Lines in which "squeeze" appears should be pulled from the data below.

Supplied material: Begin

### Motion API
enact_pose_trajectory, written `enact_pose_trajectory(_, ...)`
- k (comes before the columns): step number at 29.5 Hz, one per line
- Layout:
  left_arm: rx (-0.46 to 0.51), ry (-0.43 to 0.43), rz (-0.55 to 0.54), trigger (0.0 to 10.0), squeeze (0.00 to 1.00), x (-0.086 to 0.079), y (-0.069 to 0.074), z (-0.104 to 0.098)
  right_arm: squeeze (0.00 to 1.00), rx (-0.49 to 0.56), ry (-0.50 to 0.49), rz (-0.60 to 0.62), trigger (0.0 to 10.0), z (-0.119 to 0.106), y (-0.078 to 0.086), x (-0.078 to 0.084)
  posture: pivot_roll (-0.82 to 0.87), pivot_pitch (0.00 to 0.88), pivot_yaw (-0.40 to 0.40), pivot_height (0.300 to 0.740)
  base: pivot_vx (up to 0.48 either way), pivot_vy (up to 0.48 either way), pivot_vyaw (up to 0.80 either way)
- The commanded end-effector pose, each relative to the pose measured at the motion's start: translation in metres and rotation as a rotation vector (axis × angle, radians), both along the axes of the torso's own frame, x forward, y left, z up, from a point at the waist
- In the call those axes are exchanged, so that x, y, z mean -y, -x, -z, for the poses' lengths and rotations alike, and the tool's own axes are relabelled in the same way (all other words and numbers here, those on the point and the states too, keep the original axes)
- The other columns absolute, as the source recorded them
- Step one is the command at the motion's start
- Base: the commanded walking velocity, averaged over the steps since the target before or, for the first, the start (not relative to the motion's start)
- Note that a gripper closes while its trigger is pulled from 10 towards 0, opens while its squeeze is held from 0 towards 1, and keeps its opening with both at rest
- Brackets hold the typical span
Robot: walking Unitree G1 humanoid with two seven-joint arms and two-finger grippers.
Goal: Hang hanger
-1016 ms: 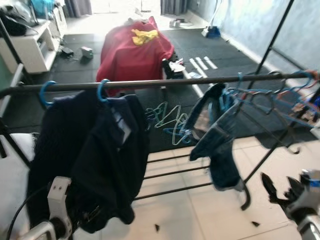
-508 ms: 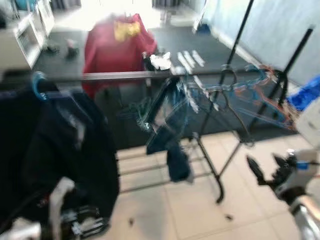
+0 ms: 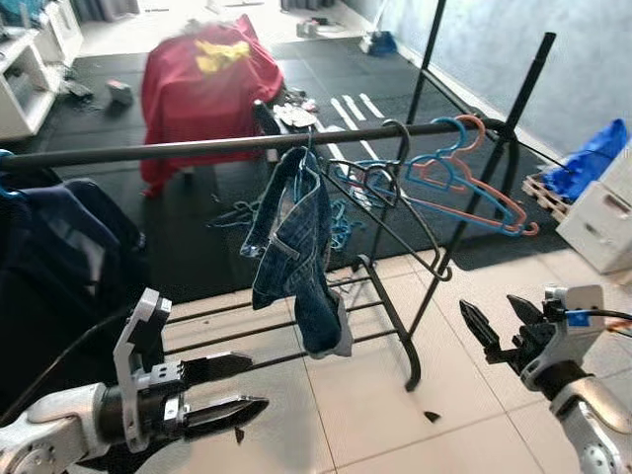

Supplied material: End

Solution to this exercise:
  left_arm: rx (-0.46 to 0.51), ry (-0.43 to 0.43), rz (-0.55 to 0.54), trigger (0.0 to 10.0), squeeze (0.00 to 1.00), x (-0.086 to 0.079), y (-0.069 to 0.074), z (-0.104 to 0.098)
  right_arm: squeeze (0.00 to 1.00), rx (-0.49 to 0.56), ry (-0.50 to 0.49), rz (-0.60 to 0.62), trigger (0.0 to 10.0), z (-0.119 to 0.106), y (-0.078 to 0.086), x (-0.078 to 0.084)
- Note that a gripper closes while its trigger is pulled from 10 towards 0, opens while its squeeze is held from 0 towards 1, and keeps its opening with both at rest

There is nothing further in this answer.